Awesome book. Well written book about a surgeon "Ron Lapin", of Jewish descent, who helped saved thousands of lives through surgery. Thousands of surgeries were offered to Jehovahs Witnesses without the use of blood. The witnesses could not get any other doctors in the USA to helped them in emergencies, and in general surgeries, and were told to go home and die unless they had blood. Holding firm to their biblically based beliefs, Jehovahs Witnesses sort out this surgeon who willingly helped them, and did so many times at cost to himself financially and emotionally. He spearheaded the start of bloodless surgery in the world, became a Nobel Prize winner for his efforts and pioneered the start to a well known and respected art in medicine - Bloodless Surgery. He helped set up bloodless surgery hospitals in the world; pioneered new surgical methods/techniques and equipment to master his trade. He was ostracised by his own colleagues, friends and other medical associations. He was sued by big corporations for his work to save the lives of others and for respecting their human rights in this very divided and prejudice world. He was never a Jehovahs Witness but he lived by the medical code of the Hypocratic Oath - Above all else do no harm. It's a shame that other doctors don't view medical care and respect for peoples rights and beliefs as he did. Ron Lapin certainly set a world standard for medical care that is now being used in the military because the bible had it right from the start, "don't use blood for better health care", as well as respect for Gods standards on life and what is sacred. You will view Jehovahs Witnesses and their stand for blood less medical treatment differently when you read this book.
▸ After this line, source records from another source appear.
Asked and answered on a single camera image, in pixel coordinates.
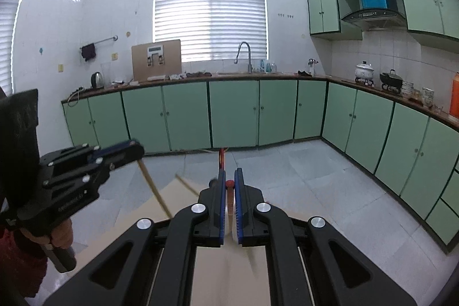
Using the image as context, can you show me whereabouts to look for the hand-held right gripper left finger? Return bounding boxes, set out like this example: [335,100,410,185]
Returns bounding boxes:
[43,179,228,306]

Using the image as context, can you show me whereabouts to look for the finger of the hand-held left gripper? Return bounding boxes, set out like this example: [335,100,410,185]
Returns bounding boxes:
[39,139,141,170]
[42,145,146,189]

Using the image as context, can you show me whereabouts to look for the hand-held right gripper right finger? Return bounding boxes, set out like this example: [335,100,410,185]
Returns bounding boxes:
[234,168,420,306]

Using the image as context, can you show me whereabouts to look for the red-handled bamboo chopstick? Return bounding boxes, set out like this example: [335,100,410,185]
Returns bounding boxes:
[137,160,172,216]
[225,180,235,221]
[175,176,199,194]

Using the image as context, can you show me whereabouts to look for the person's left forearm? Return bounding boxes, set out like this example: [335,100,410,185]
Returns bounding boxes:
[0,216,49,299]

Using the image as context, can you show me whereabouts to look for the person's left hand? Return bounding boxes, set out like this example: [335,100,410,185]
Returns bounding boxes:
[23,218,75,254]

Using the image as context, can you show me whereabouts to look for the green base cabinets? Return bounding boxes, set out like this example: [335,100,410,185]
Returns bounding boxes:
[61,73,459,254]

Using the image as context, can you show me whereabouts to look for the dark hanging cloth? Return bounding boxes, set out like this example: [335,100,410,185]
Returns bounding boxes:
[81,44,97,62]

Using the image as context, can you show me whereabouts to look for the cardboard box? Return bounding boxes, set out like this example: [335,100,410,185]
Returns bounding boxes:
[131,40,182,82]

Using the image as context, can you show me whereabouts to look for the blue bottles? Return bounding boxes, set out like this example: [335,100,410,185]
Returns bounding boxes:
[259,59,278,74]

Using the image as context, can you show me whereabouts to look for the narrow side window blind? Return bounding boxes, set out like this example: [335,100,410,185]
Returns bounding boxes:
[0,0,34,95]

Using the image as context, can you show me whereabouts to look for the steel kitchen faucet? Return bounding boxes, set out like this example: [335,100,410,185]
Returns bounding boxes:
[235,42,253,74]

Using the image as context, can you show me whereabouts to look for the white window blind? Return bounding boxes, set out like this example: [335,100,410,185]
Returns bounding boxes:
[154,0,269,63]

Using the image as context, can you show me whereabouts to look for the white lidded pot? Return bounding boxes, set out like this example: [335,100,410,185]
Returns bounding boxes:
[355,61,375,80]

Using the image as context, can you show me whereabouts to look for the black wok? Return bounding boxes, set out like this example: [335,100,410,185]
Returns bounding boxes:
[379,69,404,86]

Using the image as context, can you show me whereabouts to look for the range hood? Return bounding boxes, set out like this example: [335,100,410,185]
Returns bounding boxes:
[340,8,407,31]

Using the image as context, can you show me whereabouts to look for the orange thermos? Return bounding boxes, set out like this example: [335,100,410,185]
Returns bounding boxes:
[450,71,459,118]

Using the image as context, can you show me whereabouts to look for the power cord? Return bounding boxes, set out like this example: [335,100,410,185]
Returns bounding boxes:
[66,87,87,108]

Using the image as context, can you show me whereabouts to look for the metal towel rail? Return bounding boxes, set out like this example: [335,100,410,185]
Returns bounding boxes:
[79,36,118,50]

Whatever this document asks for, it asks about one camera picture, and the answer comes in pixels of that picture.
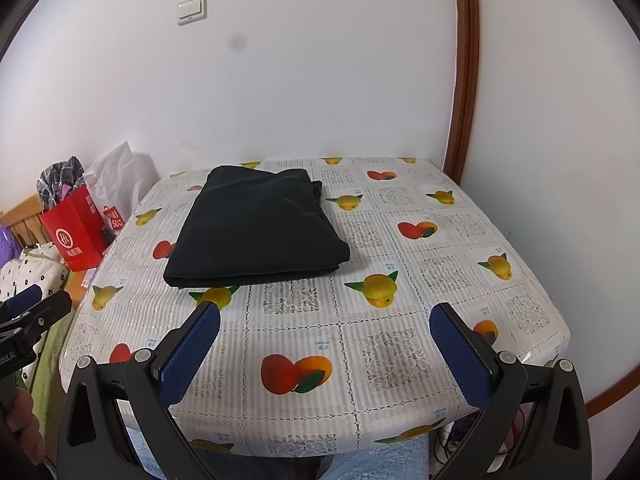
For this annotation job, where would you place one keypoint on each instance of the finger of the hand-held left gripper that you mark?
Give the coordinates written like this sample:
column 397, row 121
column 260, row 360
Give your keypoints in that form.
column 50, row 307
column 25, row 296

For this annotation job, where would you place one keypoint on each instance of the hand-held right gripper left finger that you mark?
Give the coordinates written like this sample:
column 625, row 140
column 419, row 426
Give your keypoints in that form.
column 192, row 350

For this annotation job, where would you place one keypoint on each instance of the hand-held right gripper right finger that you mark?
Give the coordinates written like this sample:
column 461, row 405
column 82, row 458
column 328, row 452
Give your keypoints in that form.
column 462, row 355

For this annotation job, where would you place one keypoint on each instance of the black sweatshirt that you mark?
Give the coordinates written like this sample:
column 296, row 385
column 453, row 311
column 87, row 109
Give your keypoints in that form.
column 260, row 230

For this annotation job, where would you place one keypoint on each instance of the person's left hand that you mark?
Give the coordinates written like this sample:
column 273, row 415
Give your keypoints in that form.
column 27, row 425

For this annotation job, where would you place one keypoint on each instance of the white dotted cloth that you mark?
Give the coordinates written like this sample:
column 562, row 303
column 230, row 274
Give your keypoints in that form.
column 30, row 270

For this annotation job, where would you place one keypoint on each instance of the wooden bedside cabinet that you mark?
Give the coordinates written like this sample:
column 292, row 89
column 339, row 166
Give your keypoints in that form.
column 82, row 280

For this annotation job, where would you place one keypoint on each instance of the green cloth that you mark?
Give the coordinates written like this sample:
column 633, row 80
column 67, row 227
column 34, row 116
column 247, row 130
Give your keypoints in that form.
column 47, row 395

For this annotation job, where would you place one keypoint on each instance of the purple fuzzy cloth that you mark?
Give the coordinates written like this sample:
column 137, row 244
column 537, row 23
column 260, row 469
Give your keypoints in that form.
column 7, row 245

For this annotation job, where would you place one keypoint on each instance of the wooden slatted headboard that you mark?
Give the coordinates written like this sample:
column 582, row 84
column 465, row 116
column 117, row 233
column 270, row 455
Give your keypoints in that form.
column 25, row 225

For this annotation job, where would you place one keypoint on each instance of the red paper bag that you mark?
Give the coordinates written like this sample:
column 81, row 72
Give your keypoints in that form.
column 75, row 230

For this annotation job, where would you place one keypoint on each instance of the fruit print tablecloth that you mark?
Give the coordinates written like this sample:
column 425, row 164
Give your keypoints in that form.
column 350, row 310

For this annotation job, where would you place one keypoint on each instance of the plaid cloth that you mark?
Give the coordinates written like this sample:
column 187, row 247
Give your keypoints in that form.
column 60, row 175

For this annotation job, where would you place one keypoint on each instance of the white plastic bag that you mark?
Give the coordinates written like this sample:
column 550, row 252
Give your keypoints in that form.
column 125, row 175

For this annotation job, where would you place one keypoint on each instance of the brown wooden baseboard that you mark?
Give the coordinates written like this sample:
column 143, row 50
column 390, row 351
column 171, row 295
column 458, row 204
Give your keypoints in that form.
column 615, row 392

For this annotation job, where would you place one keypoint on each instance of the brown wooden door trim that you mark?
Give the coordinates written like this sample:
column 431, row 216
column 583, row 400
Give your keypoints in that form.
column 465, row 60

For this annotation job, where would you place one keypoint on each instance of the white light switch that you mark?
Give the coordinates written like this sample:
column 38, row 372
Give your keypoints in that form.
column 191, row 9

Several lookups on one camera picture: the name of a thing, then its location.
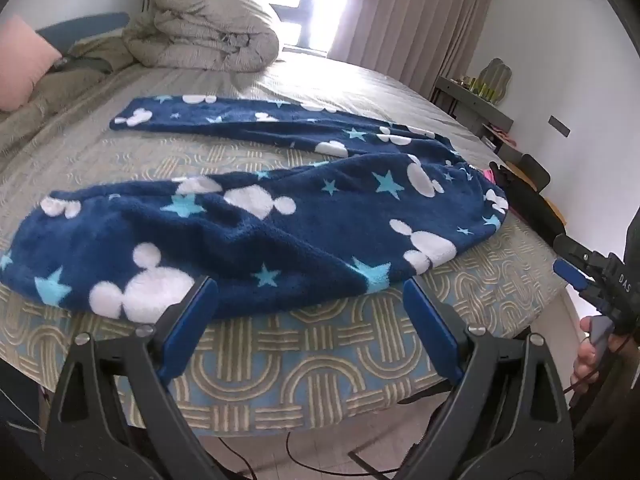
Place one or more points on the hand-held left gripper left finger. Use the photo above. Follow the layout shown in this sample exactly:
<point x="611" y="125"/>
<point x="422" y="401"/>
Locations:
<point x="192" y="322"/>

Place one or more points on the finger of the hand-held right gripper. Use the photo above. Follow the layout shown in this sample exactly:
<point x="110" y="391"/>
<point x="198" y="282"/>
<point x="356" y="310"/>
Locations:
<point x="575" y="247"/>
<point x="570" y="272"/>

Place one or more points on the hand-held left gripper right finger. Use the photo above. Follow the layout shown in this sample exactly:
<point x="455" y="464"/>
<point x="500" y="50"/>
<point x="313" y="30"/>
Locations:
<point x="430" y="332"/>

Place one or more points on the blue fleece printed pants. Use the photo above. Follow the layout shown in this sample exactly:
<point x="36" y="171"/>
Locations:
<point x="300" y="225"/>

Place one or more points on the person's right hand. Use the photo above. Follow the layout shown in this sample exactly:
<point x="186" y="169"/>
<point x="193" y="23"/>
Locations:
<point x="586" y="365"/>

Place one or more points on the yellow wooden stool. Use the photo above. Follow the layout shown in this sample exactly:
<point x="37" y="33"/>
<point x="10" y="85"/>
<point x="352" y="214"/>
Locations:
<point x="534" y="172"/>

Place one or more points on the bed with patterned bedspread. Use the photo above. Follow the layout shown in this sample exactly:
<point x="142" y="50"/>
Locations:
<point x="280" y="355"/>

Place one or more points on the pink cloth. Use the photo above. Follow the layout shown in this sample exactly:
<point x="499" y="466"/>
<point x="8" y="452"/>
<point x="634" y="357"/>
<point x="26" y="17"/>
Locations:
<point x="502" y="135"/>

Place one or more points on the grey desk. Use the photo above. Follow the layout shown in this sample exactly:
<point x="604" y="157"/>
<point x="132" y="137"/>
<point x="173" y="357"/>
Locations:
<point x="480" y="110"/>

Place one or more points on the green potted plant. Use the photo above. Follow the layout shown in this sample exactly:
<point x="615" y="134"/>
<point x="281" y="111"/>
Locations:
<point x="497" y="77"/>

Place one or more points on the group of green bottles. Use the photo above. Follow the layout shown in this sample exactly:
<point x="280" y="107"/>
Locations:
<point x="477" y="87"/>

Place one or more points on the crumpled olive blanket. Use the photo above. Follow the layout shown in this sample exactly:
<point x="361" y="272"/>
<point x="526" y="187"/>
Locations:
<point x="55" y="90"/>

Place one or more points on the folded beige duvet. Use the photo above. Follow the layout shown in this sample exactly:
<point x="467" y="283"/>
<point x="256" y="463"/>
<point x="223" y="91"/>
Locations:
<point x="210" y="25"/>

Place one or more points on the pink pillow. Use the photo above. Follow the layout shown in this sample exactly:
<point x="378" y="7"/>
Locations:
<point x="22" y="60"/>

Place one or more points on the blue headboard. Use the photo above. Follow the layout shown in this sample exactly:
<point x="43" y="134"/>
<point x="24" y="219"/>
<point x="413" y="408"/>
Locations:
<point x="85" y="27"/>

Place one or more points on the dark framed window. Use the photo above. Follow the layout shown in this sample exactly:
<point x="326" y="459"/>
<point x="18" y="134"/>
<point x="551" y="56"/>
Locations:
<point x="310" y="0"/>

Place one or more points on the grey wall plate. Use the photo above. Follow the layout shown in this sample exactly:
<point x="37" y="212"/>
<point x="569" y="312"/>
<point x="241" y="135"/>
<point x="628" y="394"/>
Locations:
<point x="559" y="126"/>

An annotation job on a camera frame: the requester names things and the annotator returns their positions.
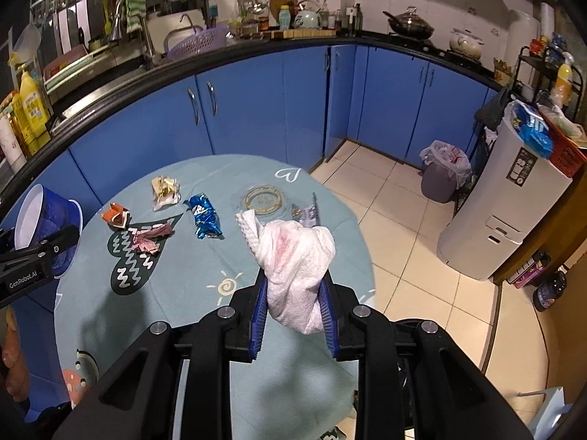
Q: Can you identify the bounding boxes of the dark hanging bag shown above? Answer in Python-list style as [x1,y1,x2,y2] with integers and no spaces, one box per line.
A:
[474,87,512,131]

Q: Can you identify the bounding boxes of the dark glass jar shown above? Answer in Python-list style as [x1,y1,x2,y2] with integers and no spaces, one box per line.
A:
[534,271,568,312]

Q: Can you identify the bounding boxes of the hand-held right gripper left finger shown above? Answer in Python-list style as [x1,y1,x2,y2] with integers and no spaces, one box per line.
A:
[69,272,271,440]

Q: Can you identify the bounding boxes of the orange brown paper piece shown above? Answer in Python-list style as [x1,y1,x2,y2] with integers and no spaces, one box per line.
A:
[102,205,130,230]

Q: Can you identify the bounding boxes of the paper towel roll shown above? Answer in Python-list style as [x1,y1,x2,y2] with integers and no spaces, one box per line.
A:
[539,2,558,42]

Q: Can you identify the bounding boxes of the light blue plastic chair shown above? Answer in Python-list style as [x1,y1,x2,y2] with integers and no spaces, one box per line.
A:
[518,387,574,440]

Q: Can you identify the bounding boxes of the yellow spray bottle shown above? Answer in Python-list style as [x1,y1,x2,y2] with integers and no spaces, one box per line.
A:
[555,52,574,97]

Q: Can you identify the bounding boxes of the yellow oil bottle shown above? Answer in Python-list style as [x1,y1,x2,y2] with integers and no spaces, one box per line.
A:
[7,94,37,154]

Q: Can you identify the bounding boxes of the chequered wooden cutting board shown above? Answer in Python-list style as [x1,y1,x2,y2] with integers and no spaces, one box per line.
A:
[270,28,338,40]

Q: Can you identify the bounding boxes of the white cloth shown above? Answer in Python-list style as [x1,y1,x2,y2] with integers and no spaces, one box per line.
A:
[235,210,336,335]

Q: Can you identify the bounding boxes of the glass ashtray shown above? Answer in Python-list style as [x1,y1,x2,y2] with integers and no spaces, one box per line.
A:
[241,186,287,215]

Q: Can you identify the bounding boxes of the grey bin with white bag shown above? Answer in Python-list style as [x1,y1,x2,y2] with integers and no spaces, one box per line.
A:
[419,140,473,205]

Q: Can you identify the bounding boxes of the yellow dish soap bottle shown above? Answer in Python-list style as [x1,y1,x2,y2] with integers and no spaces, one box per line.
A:
[18,64,50,137]

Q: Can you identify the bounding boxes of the person's left hand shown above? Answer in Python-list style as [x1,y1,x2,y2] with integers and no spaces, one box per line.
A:
[0,307,30,404]

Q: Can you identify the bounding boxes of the purple spray cans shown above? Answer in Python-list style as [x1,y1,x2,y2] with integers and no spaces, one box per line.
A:
[513,251,551,289]

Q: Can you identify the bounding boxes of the tall white appliance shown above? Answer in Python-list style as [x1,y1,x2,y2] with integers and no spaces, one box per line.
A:
[437,105,574,282]

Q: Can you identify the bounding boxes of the wok with glass lid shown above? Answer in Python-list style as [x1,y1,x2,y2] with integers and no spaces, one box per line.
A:
[383,7,435,41]

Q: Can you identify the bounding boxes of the mint green kettle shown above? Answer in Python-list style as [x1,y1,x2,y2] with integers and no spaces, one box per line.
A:
[293,0,322,30]

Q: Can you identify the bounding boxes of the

Chappie’s discussion starters

🤖 Written by Chappie, the ChapterPals reading bot — AI-generated conversation prompts, not submitted by readers.

  1. Which character stayed with you after you turned the last page, and why?
  2. Was there a moment where you disagreed with a character’s choice? What would you have done?
  3. What theme did this book keep circling back to — and did it earn its ending?
  4. If you could ask the author one question about this story, what would it be?
  5. Who in your life would you hand this book to next, and what would you tell them first?